The second largest deal in the same category was the fundraising round held by AvidXchange in Q2. AvidXchange, providing cloud-based automated bill payment and accounts payable solutions, successfully raised $300 million the investment session led by Mastercard, Peter Thiel and Canada’s second largest pension fund, Caisse de dépôt et placement du Québec.
Bright Health, a Minneapolis-based insurance company, raised $160 million in the fundraising round this year led by Greenspring Associates with the participation of such new investors as Greycroft Partners, Redpoint Ventures and Cross Creek Advisors, as well as existing partners like New Enterprise Associates (NEA), Bessemer Venture Partners, and Flare Capital Partners.

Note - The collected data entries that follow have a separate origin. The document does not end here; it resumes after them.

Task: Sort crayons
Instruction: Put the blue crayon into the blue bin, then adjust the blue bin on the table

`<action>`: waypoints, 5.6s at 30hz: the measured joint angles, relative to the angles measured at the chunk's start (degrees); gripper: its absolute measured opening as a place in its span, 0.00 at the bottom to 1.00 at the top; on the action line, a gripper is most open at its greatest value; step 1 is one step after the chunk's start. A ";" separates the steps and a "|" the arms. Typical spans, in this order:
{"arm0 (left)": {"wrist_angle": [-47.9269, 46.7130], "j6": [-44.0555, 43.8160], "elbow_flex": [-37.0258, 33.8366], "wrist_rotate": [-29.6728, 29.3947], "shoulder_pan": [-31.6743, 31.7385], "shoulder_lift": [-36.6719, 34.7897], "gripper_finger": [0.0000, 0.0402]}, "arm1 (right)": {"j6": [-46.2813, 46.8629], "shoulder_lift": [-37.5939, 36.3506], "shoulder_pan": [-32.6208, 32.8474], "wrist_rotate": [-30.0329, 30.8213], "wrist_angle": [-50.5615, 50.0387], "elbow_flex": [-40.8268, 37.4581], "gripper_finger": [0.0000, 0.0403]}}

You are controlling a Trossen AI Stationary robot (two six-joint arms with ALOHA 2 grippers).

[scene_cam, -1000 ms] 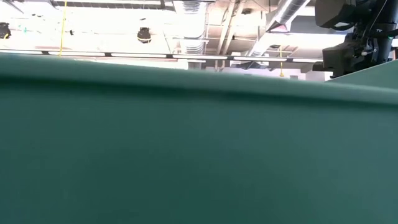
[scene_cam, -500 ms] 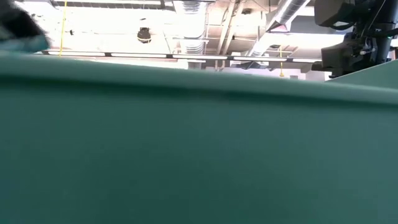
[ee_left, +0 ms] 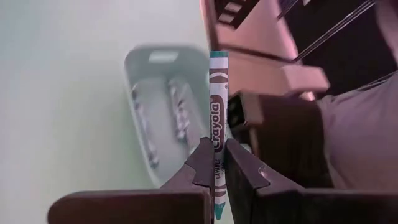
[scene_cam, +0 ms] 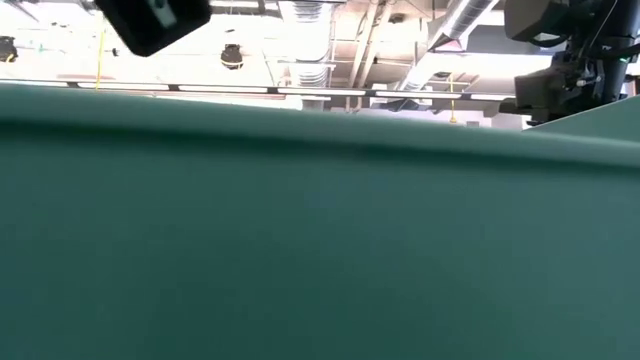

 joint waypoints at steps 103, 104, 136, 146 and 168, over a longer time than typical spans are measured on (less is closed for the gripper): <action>-33.84 -0.56 10.93 -7.89 -0.87 7.49 0.20 | 2.63 0.02 0.02 -0.16 5.15 0.00 0.29; -33.50 -0.46 10.93 -7.84 -0.77 7.49 0.20 | 2.65 0.02 0.02 -0.18 5.16 0.00 0.29; -28.08 5.32 11.02 -2.92 2.56 15.57 0.14 | 3.07 0.00 0.39 -0.10 6.55 -0.22 0.29; -21.09 9.73 11.04 -1.39 4.49 15.80 0.04 | 3.07 0.00 0.39 -0.10 6.72 -0.22 0.29; -10.25 12.02 11.04 -0.28 7.75 15.92 0.00 | 3.00 0.00 0.39 -0.03 6.72 -0.22 0.29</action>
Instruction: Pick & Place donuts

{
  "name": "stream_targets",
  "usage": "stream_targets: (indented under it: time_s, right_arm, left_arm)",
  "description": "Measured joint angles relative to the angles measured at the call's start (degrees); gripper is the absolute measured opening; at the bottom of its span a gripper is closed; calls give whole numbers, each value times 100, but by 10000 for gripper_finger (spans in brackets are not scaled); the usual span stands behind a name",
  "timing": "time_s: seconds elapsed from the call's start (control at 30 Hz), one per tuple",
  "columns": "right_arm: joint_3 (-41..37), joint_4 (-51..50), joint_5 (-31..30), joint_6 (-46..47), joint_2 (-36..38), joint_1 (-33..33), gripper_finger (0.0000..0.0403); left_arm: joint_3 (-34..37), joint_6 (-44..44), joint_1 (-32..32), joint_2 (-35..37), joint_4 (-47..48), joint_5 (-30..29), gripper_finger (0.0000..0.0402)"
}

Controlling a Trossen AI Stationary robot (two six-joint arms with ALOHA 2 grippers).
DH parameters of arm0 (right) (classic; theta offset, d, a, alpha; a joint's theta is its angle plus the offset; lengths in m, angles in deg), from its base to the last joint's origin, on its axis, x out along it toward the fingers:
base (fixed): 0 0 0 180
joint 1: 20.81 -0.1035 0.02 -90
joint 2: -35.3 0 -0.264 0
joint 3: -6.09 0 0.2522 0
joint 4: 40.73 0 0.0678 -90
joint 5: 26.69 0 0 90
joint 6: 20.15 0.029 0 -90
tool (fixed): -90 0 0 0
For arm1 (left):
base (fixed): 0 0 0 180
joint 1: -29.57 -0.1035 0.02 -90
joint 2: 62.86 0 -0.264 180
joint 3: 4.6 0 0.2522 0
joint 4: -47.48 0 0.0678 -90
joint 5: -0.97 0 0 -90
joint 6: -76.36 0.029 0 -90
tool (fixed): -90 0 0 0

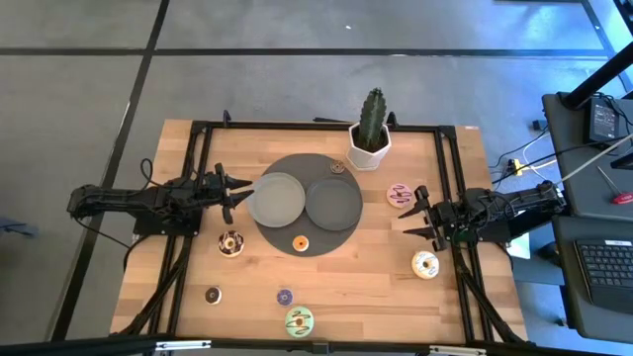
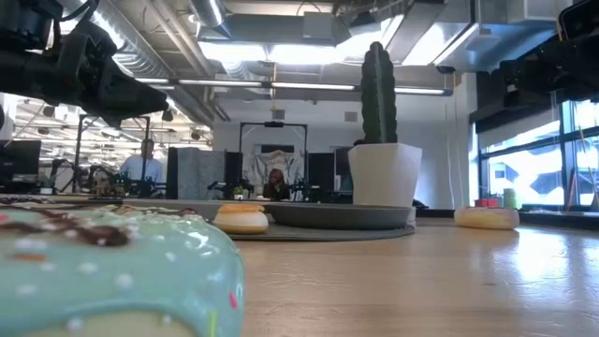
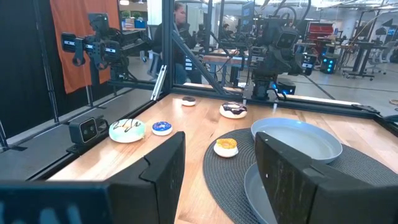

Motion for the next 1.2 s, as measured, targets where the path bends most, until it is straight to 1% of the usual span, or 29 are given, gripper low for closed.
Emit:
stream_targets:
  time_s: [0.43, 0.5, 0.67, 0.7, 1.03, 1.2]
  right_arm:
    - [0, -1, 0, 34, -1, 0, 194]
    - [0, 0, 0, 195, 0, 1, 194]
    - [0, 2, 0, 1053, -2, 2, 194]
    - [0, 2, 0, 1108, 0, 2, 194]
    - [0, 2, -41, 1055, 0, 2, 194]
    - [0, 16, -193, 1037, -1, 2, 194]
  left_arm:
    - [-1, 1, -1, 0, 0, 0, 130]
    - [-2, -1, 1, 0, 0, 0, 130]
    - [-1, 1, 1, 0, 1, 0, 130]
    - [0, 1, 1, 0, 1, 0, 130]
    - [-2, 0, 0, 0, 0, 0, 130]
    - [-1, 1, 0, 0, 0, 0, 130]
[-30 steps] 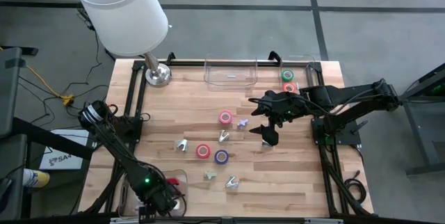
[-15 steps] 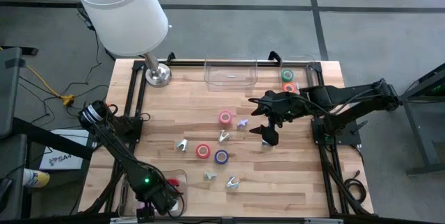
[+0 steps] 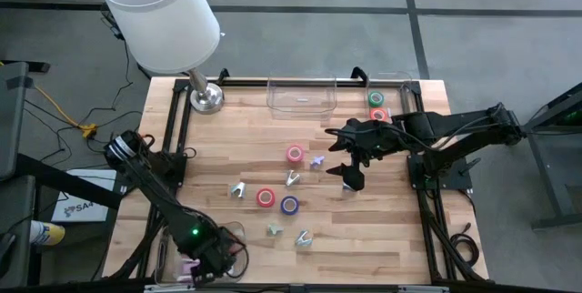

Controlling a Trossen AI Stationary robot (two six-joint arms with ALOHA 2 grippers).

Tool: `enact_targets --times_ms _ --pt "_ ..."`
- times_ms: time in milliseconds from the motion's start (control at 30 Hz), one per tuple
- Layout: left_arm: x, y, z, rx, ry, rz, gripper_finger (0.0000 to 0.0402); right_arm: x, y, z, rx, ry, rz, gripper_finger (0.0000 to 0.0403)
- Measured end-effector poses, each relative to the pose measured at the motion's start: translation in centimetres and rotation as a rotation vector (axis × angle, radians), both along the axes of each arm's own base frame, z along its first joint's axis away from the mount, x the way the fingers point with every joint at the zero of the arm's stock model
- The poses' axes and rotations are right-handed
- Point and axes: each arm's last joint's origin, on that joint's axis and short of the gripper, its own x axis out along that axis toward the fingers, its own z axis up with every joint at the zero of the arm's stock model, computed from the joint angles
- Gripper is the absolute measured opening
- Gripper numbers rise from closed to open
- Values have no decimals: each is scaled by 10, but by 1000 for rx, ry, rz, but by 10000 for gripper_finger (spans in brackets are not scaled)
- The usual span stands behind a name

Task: Pick and place Stapler, Stapler remover, tape
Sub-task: Put the top blue staple remover into the top left transparent bin

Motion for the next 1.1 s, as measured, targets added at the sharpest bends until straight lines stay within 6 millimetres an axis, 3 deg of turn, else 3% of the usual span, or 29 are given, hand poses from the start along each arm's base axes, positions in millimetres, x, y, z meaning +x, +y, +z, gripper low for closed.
enact_targets --times_ms 633,933,1100 --pt "25 42 59 370 -179 33 307 -3 0 -3 37 49 -37 320" --pt "39 58 65 558 -353 139 308 -9 -3 -10 98 136 -189 320" --pt "50 74 66 625 -387 111 308 -14 -5 -14 98 194 -239 320"
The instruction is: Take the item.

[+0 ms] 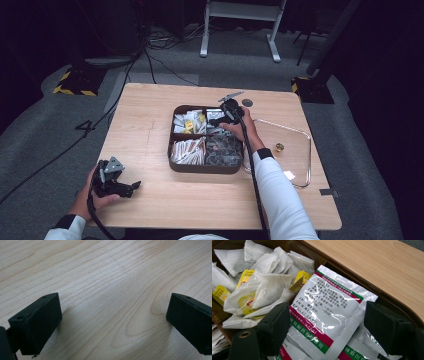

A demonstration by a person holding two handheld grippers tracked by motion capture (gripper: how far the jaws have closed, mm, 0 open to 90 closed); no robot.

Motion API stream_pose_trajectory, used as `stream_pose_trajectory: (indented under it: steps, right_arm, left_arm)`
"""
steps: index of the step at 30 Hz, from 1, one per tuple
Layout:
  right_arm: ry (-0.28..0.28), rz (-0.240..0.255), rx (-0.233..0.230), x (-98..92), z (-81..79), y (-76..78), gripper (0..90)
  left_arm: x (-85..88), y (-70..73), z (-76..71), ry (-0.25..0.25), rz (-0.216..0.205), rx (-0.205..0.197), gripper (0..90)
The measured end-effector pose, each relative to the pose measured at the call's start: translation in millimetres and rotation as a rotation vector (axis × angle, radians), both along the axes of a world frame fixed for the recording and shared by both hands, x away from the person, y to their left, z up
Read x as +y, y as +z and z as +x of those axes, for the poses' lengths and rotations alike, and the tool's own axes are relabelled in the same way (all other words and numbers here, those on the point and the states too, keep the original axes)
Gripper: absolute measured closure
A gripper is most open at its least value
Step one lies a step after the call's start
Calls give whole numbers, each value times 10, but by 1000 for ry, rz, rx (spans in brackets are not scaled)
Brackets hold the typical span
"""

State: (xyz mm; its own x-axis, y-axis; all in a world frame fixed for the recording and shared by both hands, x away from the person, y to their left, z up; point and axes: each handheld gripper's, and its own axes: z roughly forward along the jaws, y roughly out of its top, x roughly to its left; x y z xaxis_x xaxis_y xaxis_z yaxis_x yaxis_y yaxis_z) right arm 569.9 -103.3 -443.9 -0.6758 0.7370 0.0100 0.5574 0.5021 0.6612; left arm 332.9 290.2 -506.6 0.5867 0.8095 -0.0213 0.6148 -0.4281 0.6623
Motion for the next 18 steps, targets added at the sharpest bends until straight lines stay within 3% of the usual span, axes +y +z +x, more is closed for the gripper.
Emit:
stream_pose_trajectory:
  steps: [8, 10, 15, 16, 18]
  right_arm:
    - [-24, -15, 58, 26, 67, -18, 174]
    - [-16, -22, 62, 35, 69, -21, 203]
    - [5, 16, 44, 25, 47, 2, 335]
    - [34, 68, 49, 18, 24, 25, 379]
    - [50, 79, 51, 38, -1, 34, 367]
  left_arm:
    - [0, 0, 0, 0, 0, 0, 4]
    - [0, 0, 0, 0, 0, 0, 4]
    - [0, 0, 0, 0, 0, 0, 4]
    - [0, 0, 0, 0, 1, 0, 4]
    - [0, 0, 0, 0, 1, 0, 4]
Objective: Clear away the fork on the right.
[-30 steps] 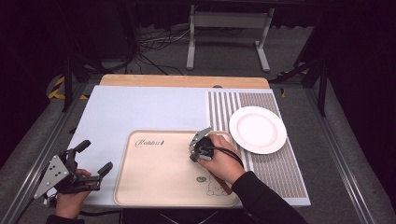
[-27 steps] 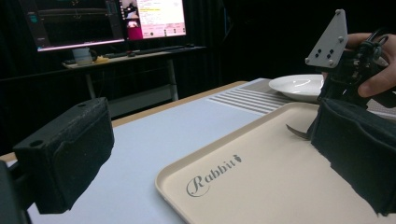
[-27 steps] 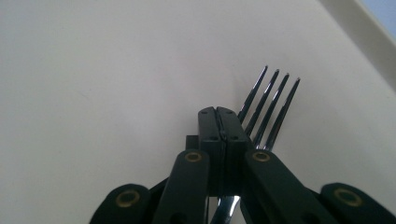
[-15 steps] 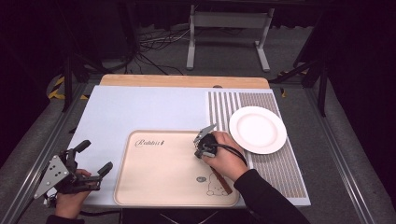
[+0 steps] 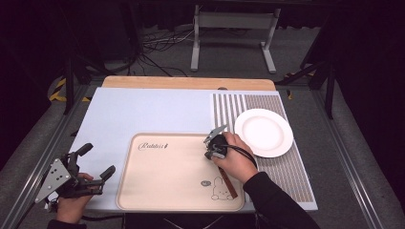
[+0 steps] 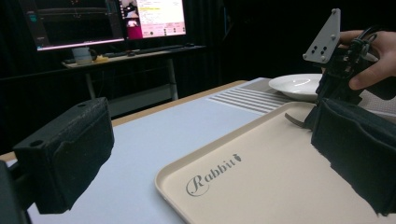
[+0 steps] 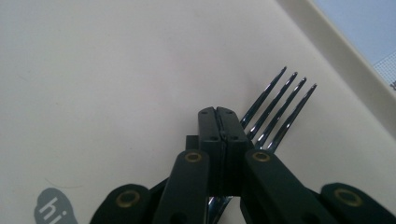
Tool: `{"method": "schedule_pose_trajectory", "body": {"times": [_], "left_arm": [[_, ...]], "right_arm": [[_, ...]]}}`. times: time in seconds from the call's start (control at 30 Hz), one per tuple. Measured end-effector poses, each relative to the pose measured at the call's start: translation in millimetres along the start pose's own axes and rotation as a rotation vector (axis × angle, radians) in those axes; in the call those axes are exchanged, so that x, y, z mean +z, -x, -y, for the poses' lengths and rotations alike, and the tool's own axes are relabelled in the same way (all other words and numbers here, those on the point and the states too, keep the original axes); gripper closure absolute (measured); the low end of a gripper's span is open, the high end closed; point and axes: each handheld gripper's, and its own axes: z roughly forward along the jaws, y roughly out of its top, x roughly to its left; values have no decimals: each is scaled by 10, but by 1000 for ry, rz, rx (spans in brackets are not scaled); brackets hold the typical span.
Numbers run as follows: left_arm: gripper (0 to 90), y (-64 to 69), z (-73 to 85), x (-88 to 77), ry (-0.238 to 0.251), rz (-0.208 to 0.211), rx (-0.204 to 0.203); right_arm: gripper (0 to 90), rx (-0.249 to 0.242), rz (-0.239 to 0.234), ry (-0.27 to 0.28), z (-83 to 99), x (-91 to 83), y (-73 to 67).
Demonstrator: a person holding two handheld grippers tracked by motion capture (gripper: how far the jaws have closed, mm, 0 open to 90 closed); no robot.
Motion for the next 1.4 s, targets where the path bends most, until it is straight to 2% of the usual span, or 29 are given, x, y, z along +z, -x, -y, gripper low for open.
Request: {"method": "schedule_pose_trajectory", "body": {"times": [1.4], "left_arm": [[0, 1, 5, 10, -1, -1, -5]], "right_arm": [[900, 114, 85, -27, 255, -177, 272]]}}
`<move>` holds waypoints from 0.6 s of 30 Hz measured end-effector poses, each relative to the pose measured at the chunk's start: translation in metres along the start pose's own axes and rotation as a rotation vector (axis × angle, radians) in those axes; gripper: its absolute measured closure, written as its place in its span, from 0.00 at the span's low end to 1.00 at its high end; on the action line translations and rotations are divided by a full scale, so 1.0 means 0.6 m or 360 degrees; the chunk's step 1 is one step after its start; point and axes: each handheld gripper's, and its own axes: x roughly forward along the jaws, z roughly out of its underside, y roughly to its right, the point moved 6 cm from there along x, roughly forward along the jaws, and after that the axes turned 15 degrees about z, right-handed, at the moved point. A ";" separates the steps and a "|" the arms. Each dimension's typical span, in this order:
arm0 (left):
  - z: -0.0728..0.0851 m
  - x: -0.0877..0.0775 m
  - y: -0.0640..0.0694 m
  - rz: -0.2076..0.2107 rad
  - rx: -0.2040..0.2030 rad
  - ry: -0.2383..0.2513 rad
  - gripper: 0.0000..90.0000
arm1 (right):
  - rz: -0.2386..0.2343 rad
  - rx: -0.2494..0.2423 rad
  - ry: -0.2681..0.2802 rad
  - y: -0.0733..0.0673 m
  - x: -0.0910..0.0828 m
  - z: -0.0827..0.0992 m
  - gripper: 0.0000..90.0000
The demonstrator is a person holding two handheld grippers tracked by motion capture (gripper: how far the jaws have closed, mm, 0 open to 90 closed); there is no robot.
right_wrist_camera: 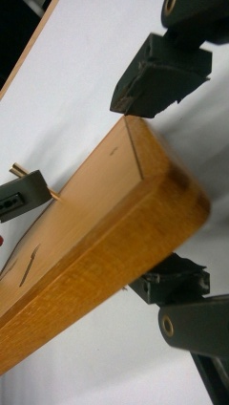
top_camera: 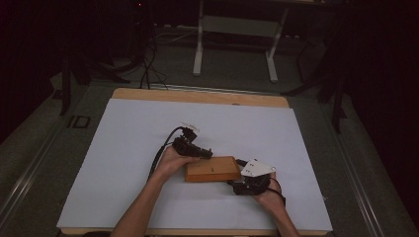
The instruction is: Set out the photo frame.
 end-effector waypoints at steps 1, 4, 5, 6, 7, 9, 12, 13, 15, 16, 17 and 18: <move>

Reports posted this week by major media sources unveiled that Coinbase, one of the largest digital assets broker with the headquarters located in San Francisco, California, has left behind the second largest brokerage firm, Charles Schwab by the number of active accounts. As of October Charles Schwab had 10.6 million active brokerage accounts, while that of Coinbases was at the mark of 11.7 million, a 148% growth above the figure reported last year. In November the number of users recorded for Coinbase was 13.3 million.
During November 29 trades Bitcoin reached the record high value of $11,300, making a rise by $3,100 in a matter of one week. Just remember the times, when Bitcoin was valued around $2 per one BTC, and this dramatic soar above all expectations is a demonstration of great potential featuring cryptocurrencies today, despite the statements made by analysts about volatility of Bitcoin, which exceeds seven fold that of gold and eight fold that of the US dollar.